* **STORED DATA**:
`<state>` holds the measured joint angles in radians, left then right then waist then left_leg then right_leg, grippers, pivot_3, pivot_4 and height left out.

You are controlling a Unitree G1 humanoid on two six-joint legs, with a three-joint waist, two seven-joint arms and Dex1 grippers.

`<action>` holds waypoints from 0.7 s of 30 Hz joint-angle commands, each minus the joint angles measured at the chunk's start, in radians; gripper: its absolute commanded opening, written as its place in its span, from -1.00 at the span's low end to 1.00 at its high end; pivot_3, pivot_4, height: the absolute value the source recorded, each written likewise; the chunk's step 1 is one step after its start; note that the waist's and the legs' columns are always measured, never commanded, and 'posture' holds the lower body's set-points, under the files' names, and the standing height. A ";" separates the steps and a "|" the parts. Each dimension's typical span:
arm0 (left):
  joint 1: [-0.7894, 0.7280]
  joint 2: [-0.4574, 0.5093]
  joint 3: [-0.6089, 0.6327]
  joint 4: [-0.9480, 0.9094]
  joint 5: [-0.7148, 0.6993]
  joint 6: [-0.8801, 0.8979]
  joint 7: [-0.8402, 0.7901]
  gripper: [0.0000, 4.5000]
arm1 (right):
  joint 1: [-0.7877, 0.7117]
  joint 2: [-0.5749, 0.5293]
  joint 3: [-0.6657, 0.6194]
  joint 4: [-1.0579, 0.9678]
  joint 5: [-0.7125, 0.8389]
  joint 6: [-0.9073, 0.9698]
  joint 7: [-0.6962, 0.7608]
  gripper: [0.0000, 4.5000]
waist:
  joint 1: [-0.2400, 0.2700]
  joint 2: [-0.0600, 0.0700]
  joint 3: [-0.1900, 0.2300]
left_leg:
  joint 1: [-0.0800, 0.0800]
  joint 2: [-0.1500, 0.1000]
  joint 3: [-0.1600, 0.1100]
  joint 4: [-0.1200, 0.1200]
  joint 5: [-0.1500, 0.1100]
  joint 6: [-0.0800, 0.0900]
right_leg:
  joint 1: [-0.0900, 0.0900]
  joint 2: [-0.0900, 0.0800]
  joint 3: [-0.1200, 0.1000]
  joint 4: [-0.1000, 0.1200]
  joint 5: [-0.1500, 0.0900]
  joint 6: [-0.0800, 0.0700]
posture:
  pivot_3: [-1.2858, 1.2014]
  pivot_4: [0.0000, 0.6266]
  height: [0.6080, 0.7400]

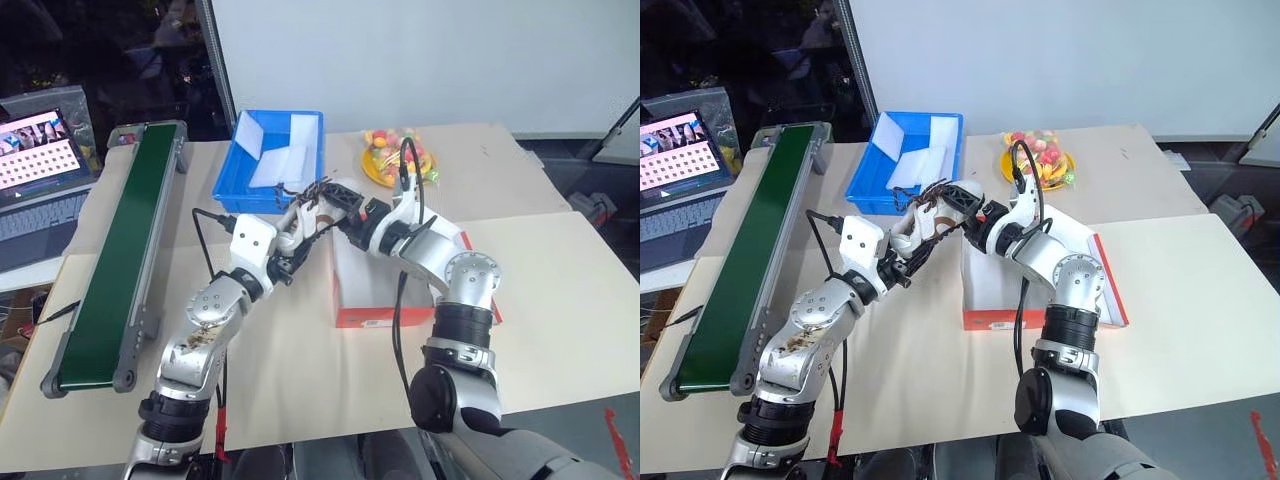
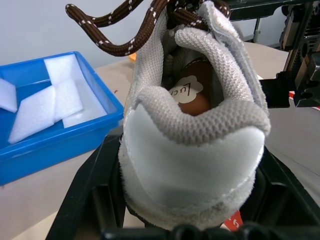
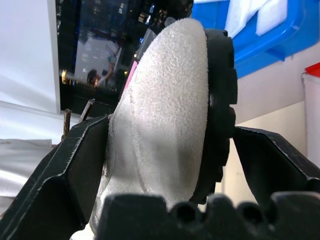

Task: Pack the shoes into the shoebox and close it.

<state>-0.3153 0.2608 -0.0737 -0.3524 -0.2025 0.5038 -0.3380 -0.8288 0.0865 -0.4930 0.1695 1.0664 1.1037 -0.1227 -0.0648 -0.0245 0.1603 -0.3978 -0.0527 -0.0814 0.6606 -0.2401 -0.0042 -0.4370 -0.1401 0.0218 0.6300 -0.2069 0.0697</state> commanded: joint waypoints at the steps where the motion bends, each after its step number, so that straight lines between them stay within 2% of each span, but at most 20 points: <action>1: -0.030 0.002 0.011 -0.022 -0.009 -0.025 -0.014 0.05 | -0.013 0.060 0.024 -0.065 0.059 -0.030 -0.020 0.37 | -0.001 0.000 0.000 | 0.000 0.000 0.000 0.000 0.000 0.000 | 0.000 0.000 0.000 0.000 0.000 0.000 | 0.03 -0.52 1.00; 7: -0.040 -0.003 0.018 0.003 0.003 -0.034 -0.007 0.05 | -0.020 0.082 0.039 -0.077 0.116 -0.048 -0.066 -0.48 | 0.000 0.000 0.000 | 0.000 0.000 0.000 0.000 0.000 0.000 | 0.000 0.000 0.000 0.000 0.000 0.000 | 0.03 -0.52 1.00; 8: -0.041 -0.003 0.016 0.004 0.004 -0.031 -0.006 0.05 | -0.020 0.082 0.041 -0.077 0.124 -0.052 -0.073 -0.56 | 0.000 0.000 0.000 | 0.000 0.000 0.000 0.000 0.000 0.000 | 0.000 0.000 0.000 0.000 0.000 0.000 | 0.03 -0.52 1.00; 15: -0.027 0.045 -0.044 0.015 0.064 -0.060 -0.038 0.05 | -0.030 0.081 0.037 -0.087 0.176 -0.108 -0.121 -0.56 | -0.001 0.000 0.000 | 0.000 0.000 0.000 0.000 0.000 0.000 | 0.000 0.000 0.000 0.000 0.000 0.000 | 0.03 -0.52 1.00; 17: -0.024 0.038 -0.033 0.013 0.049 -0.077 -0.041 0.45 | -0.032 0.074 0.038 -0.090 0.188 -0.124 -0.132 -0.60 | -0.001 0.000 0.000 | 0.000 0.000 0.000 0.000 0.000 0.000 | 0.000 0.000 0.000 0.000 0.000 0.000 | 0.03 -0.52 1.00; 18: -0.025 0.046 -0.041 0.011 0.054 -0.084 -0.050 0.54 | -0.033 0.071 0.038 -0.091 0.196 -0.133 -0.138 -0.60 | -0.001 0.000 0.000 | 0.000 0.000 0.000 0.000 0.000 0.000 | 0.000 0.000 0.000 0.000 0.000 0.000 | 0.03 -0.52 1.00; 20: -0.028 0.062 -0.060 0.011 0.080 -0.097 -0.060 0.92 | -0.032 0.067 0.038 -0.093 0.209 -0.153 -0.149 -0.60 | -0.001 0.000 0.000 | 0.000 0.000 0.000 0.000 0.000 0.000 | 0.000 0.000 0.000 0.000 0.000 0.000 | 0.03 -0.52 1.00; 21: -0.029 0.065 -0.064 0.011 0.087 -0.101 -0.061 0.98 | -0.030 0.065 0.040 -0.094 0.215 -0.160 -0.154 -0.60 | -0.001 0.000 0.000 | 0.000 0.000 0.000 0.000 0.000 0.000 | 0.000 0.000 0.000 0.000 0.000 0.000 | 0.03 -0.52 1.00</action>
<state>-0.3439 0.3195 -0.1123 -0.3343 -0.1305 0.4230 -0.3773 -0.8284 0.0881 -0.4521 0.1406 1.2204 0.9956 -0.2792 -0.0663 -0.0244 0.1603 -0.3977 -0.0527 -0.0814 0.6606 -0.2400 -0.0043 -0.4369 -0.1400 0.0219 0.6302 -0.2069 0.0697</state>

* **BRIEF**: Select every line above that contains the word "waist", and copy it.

* **EXERCISE RESPONSE**:
`<state>` holds the measured joint angles in radians, left then right then waist then left_leg then right_leg, grippers, pivot_3, pivot_4 and height left out.
You are controlling a Unitree G1 humanoid on two six-joint legs, with a three-joint waist, two seven-joint arms and Dex1 grippers.
`<action>` holds waypoints from 0.7 s of 30 Hz joint-angle commands, each minus the joint angles measured at the chunk's start, in radians; gripper: its absolute commanded opening, written as its place in its span, from -1.00 at the span's low end to 1.00 at its high end; pivot_3, pivot_4, height: the absolute value the source recorded, each written likewise; the chunk's step 1 is one step after its start; note that the waist's and the legs' columns are always measured, never commanded, and 'posture' holds the lower body's set-points, under the files' names, and the standing height. A ";" separates the steps and a "|" the parts. Each dimension's typical span:
waist:

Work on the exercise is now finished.